▸ **Problem statement**
Return, without pictures, the lines from the start of the data through the one that contains "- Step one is".

Dataset extract START

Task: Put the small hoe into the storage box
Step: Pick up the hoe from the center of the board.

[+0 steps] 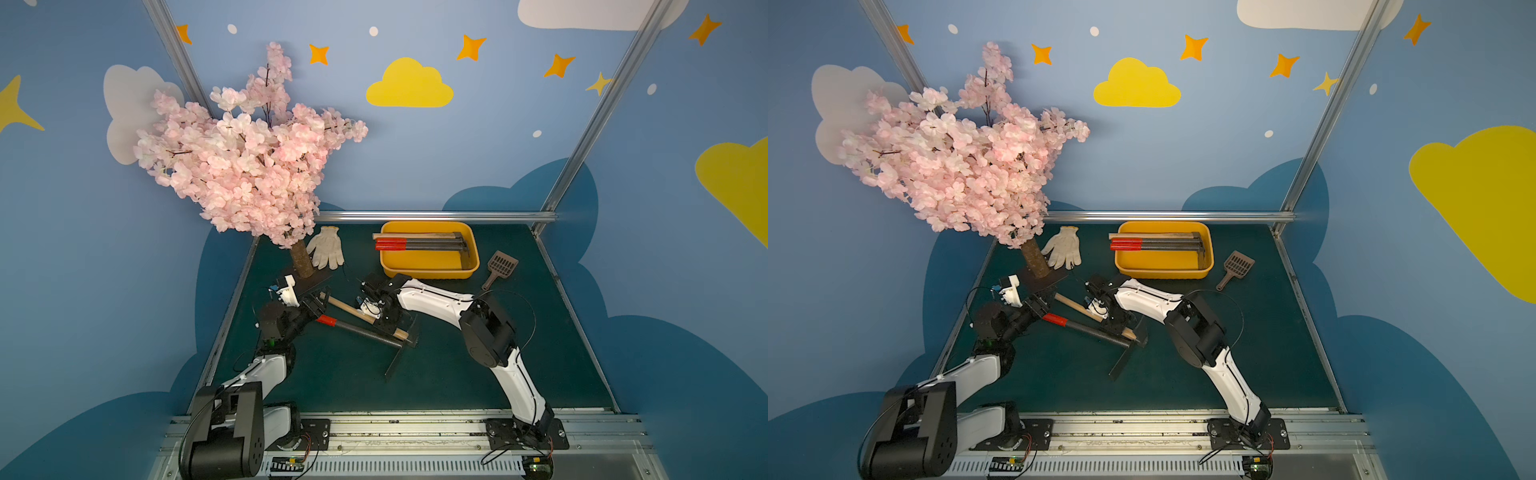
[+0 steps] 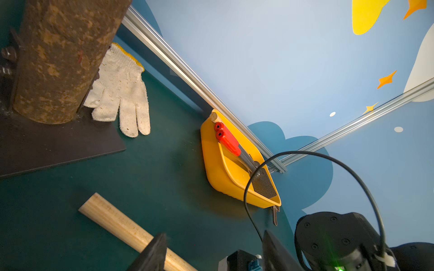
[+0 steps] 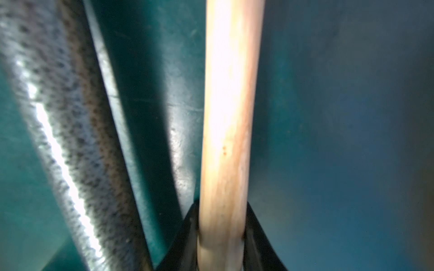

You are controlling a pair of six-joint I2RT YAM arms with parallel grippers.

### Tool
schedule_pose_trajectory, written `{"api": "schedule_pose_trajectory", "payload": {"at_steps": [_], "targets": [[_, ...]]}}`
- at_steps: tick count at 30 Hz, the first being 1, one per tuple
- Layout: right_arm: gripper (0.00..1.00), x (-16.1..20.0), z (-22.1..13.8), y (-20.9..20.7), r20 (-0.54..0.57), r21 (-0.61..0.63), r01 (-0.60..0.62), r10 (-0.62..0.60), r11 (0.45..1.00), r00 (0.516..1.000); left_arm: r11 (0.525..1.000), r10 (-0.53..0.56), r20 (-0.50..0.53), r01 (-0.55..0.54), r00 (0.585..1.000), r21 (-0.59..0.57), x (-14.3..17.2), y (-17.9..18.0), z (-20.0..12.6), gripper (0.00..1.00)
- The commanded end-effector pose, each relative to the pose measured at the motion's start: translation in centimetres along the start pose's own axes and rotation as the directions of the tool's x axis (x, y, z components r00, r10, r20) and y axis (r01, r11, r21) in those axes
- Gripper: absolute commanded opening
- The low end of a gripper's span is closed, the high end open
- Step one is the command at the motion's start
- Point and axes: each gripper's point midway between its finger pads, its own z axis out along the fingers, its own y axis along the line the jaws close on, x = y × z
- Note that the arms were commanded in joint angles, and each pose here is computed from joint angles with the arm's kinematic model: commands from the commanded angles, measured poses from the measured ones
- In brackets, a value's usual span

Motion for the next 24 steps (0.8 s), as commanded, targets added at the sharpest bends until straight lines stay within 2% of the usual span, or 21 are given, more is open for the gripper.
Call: {"api": "schedule_pose_trajectory", "payload": {"at_steps": [1, 5, 6, 15, 24], "targets": [[0.17, 0.6, 0.8, -0.7, -0.027, 0.021, 0.003, -0.002, 1.0, 1.0, 1.0, 0.01, -0.004, -0.01, 1.0, -0.002, 0.2, 0.1, -0.3, 0.65], [0.01, 0.3, -0.1, -1.0, 0.007, 0.015, -0.011, 0.011, 1.0, 1.0, 1.0, 0.006, -0.003, -0.006, 1.0, -0.003, 0.2, 0.0, -0.4, 0.65], [0.0, 0.3, -0.4, -1.0, 0.015, 0.012, -0.013, 0.013, 1.0, 1.0, 1.0, 0.005, -0.005, -0.005, 1.0, -0.003, 0.3, 0.0, -0.4, 0.65], [0.0, 0.3, -2.3, -2.3, 0.042, 0.053, -0.025, 0.023, 0.998, 0.999, 1.0, 0.016, -0.034, -0.016, 0.999, 0.003, 0.6, -0.5, -0.6, 0.65], [0.0, -0.6, -6.7, -4.3, 0.154, 0.074, -0.061, 0.049, 0.995, 0.987, 0.999, 0.029, -0.081, -0.027, 0.996, 0.028, 1.4, -1.3, 0.1, 0.65]]}}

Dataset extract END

▸ **Finished task**
Task: Put the small hoe into the storage box
Step: Pick up the hoe from the center of the board.

[+0 steps] 
[+0 steps] 
[+0 steps] 

You are controlling a pair of six-joint I2RT YAM arms with parallel grippers.

### Tool
schedule_pose_trajectory, written `{"api": "schedule_pose_trajectory", "payload": {"at_steps": [_], "targets": [[_, ...]]}}`
- at_steps: tick count at 30 Hz, the first being 1, one per tuple
- Layout: right_arm: gripper (0.00..1.00), x (-16.1..20.0), z (-22.1..13.8), y (-20.9..20.7), r20 (-0.54..0.57), r21 (-0.61..0.63), r01 (-0.60..0.62), r10 (-0.62..0.60), r11 (0.45..1.00), r00 (0.516..1.000); left_arm: r11 (0.525..1.000), r10 (-0.53..0.56), r20 (-0.50..0.53), r01 (-0.55..0.54), r00 (0.585..1.000), r21 (-0.59..0.57), x (-14.3..17.2), y (-17.9..18.0), z (-20.0..12.6), gripper (0.00..1.00)
- The commanded end-effector pose, each relative to the pose measured at the motion's start: translation in centimetres along the start pose's own axes and rotation as the directions of the tool's x axis (x, y, z components r00, r10, r20) and y axis (r01, r11, r21) in those axes
- Gripper: absolute commanded opening
- The low end of a gripper's span is closed, the high end open
- Step one is the command at the motion's start

What has been written here completes the answer.